(Stored entries)

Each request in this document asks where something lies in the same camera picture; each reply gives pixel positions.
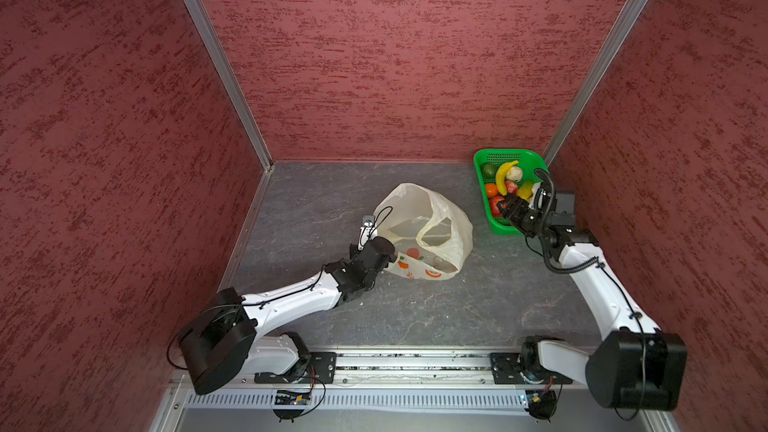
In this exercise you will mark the aluminium corner post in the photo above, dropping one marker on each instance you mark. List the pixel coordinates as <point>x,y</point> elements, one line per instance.
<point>620,30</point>
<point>218,56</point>

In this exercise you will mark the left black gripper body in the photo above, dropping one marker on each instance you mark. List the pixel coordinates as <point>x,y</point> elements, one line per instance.
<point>353,251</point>

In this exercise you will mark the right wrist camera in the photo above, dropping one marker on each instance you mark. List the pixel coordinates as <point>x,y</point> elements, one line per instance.
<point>562,205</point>

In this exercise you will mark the yellow green mango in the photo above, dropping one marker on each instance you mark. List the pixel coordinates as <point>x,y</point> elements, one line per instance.
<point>525,191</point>

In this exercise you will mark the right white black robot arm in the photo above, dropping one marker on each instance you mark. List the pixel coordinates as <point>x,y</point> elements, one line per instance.
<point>575,252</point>

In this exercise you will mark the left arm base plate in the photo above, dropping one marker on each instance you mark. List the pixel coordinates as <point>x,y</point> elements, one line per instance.
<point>320,366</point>

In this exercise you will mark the right aluminium corner post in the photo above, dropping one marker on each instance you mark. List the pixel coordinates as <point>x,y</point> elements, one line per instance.
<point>620,30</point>

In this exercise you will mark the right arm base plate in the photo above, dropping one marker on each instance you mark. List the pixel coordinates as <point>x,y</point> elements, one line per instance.
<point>506,369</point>

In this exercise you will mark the small orange tangerine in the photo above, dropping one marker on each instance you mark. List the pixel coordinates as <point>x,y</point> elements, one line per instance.
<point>491,190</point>

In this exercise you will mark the left aluminium corner post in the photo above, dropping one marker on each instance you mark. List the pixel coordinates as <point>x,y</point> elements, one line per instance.
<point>218,56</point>

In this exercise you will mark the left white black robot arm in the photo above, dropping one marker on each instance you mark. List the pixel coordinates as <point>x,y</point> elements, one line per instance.
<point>232,336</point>

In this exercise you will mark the red apple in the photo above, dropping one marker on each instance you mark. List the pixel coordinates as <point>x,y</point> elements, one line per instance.
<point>494,205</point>

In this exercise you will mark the red strawberry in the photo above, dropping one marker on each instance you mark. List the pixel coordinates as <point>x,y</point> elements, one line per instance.
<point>511,187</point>

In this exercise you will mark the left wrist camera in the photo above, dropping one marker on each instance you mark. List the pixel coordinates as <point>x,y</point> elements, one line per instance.
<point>367,229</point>

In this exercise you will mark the printed translucent plastic bag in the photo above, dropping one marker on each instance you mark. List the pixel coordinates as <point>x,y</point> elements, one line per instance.
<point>432,236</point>

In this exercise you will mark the green lime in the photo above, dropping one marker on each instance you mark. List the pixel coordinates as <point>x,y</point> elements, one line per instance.
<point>488,171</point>

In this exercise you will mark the yellow banana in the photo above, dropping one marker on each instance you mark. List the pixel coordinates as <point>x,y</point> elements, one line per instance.
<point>501,176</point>

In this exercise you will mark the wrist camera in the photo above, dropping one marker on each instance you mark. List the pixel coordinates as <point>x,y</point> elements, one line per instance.
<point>367,229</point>
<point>562,205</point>

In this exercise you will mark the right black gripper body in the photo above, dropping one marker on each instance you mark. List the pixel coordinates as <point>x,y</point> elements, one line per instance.
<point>522,217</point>

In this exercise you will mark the green plastic basket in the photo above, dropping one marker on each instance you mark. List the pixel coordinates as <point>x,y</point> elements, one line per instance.
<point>528,161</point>

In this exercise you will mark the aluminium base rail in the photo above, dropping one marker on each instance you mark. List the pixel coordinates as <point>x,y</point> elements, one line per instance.
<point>456,366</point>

▶ [EXERCISE AIM] Output only an exact transcription of the lines above from the one with "In this exercise you will mark the printed" up to and including the one with "<point>488,171</point>".

▶ [TASK RESPONSE]
In this exercise you will mark the printed translucent plastic bag in the photo above, dropping one marker on each instance you mark. List the pixel coordinates as <point>x,y</point> elements, one line per instance.
<point>432,236</point>

In this exercise you will mark the green lime in the photo above, dropping one marker on each instance you mark. List the pixel coordinates as <point>x,y</point> elements, one line per instance.
<point>488,171</point>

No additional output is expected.